The men's K-4 500 metres sprint canoeing event at the 2020 Summer Olympics took place on 6 and 7 August 2021 at the Sea Forest Waterway. 44 canoeists (11 boats of 4) from 11 nations competed.

Background
This was the debut appearance of the event, replacing the 1000 metres men's K-4 race that was held from 1964 to 2016.

The reigning World Champions were Tom Liebscher, Ronald Rauhe, Max Rendschmidt, and Max Lemke of Germany, who were named to the German team. The 2016 Olympic champions in the 1000 metres were Rendschmidt, Liebscher, Max Hoff, and Marcus Gross; Hoff has also been named to the German team.

Qualification

A National Olympic Committee (NOC) could qualify one place in the event.
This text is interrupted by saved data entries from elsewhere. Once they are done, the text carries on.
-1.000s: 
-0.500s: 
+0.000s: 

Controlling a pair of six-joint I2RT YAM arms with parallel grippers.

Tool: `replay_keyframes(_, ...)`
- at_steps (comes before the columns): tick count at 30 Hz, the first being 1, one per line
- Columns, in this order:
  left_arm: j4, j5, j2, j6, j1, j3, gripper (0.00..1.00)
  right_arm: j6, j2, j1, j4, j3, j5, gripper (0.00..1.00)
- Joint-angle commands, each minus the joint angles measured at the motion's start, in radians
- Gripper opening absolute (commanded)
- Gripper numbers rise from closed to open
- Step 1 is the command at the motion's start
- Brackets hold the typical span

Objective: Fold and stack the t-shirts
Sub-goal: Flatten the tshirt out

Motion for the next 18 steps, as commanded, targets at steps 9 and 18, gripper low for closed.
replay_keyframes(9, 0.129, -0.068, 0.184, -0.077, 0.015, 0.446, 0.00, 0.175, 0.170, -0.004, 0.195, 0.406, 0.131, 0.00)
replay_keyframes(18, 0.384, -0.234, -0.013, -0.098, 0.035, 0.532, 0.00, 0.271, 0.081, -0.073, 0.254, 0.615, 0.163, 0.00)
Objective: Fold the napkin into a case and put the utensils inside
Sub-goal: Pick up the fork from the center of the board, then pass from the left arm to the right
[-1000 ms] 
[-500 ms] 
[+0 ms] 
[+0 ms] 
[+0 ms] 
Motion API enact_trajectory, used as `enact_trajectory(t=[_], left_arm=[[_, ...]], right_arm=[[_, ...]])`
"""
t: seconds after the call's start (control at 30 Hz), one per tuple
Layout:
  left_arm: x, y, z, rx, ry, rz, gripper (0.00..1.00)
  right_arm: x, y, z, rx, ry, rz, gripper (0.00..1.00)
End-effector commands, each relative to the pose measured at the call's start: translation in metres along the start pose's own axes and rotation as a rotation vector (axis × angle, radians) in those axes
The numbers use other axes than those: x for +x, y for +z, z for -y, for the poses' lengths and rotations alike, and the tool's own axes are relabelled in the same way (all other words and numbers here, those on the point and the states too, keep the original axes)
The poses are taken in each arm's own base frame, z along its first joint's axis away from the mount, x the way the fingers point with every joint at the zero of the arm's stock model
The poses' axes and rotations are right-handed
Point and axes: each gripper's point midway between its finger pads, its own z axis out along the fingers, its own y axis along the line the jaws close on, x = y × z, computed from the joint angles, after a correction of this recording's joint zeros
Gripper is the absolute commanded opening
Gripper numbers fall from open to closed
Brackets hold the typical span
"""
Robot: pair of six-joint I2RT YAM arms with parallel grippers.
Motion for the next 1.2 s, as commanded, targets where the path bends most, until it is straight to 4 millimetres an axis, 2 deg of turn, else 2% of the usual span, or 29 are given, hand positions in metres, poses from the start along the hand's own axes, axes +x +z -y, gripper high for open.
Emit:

A total of 10 qualification places were available, all awarded through the 2019 ICF Canoe Sprint World Championships. There were required to be boats from 4 different continents qualified. Thus, the top 7 at the World Championships were guaranteed to qualify, with the 8th, 9th, and 10th spots potentially being reserved for continental qualifiers.

Qualifying places were awarded to the NOC, not to the individual canoeist who earned the place.
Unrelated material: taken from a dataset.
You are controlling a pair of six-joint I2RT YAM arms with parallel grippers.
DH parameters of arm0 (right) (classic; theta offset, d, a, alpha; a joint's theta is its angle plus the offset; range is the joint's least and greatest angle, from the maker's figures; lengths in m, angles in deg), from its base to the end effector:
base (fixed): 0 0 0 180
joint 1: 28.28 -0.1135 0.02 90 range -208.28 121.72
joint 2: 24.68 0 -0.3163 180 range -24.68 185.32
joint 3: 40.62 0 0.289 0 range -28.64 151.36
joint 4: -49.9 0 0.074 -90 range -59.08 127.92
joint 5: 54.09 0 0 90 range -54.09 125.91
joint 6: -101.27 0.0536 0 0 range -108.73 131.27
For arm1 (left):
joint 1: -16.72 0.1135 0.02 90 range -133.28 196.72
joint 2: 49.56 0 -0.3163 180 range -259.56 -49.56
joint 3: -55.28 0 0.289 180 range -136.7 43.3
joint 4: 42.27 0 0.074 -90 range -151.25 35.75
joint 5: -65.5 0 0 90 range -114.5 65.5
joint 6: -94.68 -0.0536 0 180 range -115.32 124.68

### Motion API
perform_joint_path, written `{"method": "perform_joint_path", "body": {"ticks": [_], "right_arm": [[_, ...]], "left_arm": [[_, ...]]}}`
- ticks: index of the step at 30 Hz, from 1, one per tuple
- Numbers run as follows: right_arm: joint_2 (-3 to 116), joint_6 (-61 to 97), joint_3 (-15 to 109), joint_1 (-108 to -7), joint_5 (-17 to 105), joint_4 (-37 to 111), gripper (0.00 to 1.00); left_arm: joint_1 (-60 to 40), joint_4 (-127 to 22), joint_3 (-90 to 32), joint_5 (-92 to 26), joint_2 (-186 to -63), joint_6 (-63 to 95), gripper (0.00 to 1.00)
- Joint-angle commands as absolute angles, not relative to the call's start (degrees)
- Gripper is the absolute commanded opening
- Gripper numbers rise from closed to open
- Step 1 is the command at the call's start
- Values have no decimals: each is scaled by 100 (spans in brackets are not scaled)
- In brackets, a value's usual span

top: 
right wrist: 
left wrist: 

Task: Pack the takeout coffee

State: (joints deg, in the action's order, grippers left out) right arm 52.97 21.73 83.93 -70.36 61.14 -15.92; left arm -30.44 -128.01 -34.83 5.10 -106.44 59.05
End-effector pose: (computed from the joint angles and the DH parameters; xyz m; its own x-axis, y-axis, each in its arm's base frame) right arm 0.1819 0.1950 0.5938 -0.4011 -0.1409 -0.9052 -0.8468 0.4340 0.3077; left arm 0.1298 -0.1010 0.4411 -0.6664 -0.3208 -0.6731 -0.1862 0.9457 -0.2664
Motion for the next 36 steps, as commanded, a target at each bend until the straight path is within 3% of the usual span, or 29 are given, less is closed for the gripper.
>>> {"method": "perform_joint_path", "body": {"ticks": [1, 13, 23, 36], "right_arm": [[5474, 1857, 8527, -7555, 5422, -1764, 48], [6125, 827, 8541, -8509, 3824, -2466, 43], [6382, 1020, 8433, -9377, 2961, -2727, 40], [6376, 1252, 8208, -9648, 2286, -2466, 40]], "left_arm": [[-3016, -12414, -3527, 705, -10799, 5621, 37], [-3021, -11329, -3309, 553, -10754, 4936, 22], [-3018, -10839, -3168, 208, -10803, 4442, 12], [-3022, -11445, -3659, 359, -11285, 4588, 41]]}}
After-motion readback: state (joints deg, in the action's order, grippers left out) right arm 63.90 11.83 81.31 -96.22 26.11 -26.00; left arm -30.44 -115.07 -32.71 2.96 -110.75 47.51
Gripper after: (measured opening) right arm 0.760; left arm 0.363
The World Championships places were allocated as follows:

Competition format
Sprint canoeing uses a three-round format for events with 10 boats, with heats, semifinals, and finals. The specifics of the progression format depend on the number of boats ultimately entered.

 Heats: 2 heats of 5 boats each. The top 2 in each heat (4 boats total) advance directly to the final. The remaining 6 boats compete in the semifinal.
 Semifinal: 1 heat of 6 boats. The top 4 advance to the final; the remaining 2 boats are eliminated in 9th and 10th place.
 Final: 1 heat of 8 boats. The medals and 4th through 8th place are awarded.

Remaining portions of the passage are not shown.